Arkadaşlarıma göstermemiştim.
***
Babam “ Öğretmen akşam bize gelecek” dediğinde sanki üstüme bir dağ yıkılmıştı.
Kaçabileceğim bir yer yoktu ki.
Akşam yemeğinden sonra eşiyle birlikte geldi öğretmenim.
Babam “ Hocam evimiz dar, kusurumuza bakmayın” diyerek, yer minderine buyur
ederken kafamı kaldırıp bakamıyordum.
Öğretmenim de hiç yadırgamadı, kuruldu yer döşeğine, başladı ada çayını içmeye.
Hal- hatır sorgulamasına giriştiler.
Babam ilginç bir adamdı. Bağlamasız bir halk ozanıydı. Âşık sözcüğü adının yerine
geçmişti sanki. Halk âşık diyor, ama mürekkep yalamış olanlar şair demeyi yeğliyorlardı.
Güzel bir sesi vardı. Kış günleri semt komşuları toplanır kitap okuturlar, doğaçlama şiir
söyletirlerdi. Dedemden kalmış Muhammed Hanefi, Hazreti Ali, Guddusi, Kesikbaş gibi
kitaplar vardı. Onları Yemen’den getirmiş. Babam kitapları güzel bir melodi ile okurken,
erkekler sessizce, kadınlarsa dövüne dövüne ağlaşırlardı.
Demem o ki Babam okumayı askerde öğrenmiş birikimli, zeki ve uygar bir insandı.
Ortak payda bulmuş olmalılar ki okulla cami yakın olduğu için, öğretmenimle her Cuma görüşüyorlardı.
Keçiboynuzu eşliğinde adaçayı içerek söyleşirken, Öğretmenim benim sıkıntımı görmüş
olmalı ki “ Mehmet, bugün yaptığın resmi getirir misin?”dedi. Bağrıma bir bıçak saplanmıştı.
Yırtıp attım demek geçti içimden, yapamadım. Utanarak çıkardım verdim. Çizdiğim plan
ortaya gelince Babam epeyce bozuldu sanırım. Öğretmenin şikâyetçi olduğunu sanmış
olmalıydı belki.
“ Oğlum, niye yalan yazdın?” derken sesinde bir hüzün, bir acı vardı. Kuşkusuz yalanıma
üzülmüştü. Yalanı hiç sevmezdi çünkü. Ama öfke yoktu sesinde. Böyle bir ev sunamamanın
acısı olmalıydı bunalımı.
Öğretmenim hemen söze girdi “ Hayır hayır Şair, çocuk asla yalan söylemedi. Ben onlara oturduğunuz evi çizin demedim ki. Herkes evinin planını çizsin dedim. O gönlündeki özlem
evinin planını çizdi. Dileyelim ki yaşamında gönül evine kavuşsun.
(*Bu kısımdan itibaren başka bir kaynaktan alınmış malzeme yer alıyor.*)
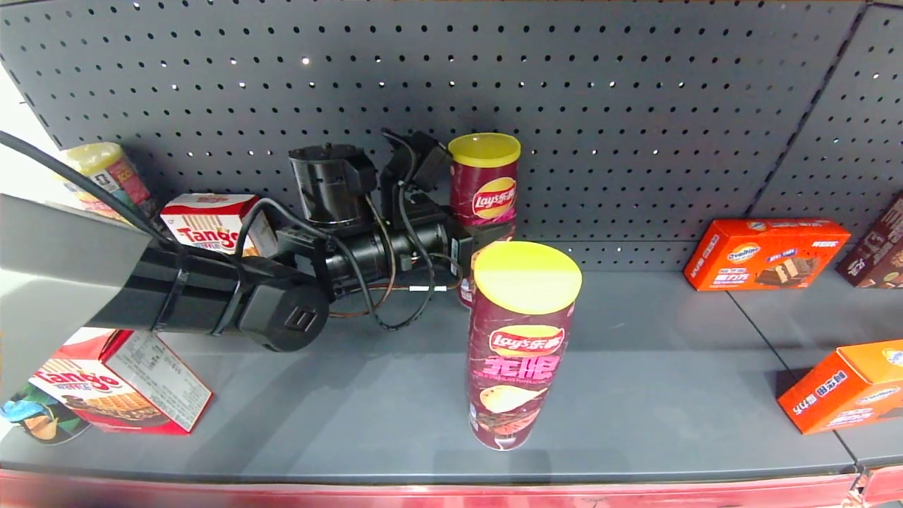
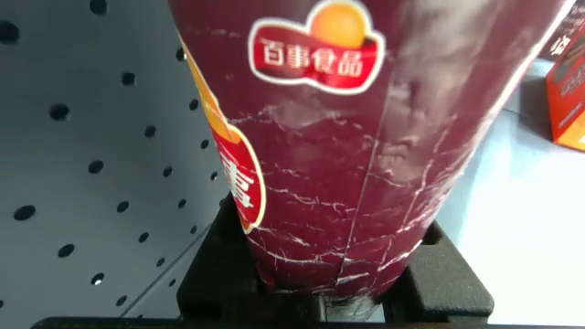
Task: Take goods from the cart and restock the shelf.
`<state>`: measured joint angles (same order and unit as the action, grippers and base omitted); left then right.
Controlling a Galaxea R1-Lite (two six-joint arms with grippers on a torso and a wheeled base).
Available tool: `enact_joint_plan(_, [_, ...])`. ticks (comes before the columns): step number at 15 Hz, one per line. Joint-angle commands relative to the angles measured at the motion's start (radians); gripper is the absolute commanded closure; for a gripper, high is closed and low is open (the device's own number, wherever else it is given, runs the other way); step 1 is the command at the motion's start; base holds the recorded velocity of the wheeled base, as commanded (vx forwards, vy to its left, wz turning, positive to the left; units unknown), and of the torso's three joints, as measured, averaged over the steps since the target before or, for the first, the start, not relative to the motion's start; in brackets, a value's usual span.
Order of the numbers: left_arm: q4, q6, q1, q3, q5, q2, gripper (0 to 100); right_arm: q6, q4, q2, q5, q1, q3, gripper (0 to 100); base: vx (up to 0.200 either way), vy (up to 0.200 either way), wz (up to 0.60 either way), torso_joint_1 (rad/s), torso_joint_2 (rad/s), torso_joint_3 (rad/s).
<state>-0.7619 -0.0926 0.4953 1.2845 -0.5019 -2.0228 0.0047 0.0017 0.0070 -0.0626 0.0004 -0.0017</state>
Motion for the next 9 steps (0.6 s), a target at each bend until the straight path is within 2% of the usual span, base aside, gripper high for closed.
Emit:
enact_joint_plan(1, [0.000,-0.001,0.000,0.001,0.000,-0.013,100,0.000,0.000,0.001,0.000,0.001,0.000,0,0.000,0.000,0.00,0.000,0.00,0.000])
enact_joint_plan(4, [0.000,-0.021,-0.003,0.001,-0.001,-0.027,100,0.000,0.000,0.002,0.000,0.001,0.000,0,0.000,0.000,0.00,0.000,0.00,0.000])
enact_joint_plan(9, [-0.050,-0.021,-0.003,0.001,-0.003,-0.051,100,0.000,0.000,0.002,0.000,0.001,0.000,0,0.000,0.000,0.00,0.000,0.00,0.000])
Çocuklardan isteğimin yeterince net olmadığını, çocuğun çizgilerini görünce anladım.
Köyde böyle ev olmadığını bilmez miyim? Bilerek geldim bugün size.
Şair, bu resim seni sevdiğim kadar önemli benim için. Bu çocuk özlemlerini betimleyip bir
sisteme sokabiliyor. Yönlendirilmeye hazırım, diyor”
Çayından bir yudum daha aldıktan sonra sürdürdü sözünü:
“ Teyzem sen de iyi dinle. Eski kuşakların terbiye edeceği sanılarak yaptıkları bazı yanlış
davranışlar vardır ki yürekler acısı. Her insanın gönlünde yatan birtakım özlemler vardır.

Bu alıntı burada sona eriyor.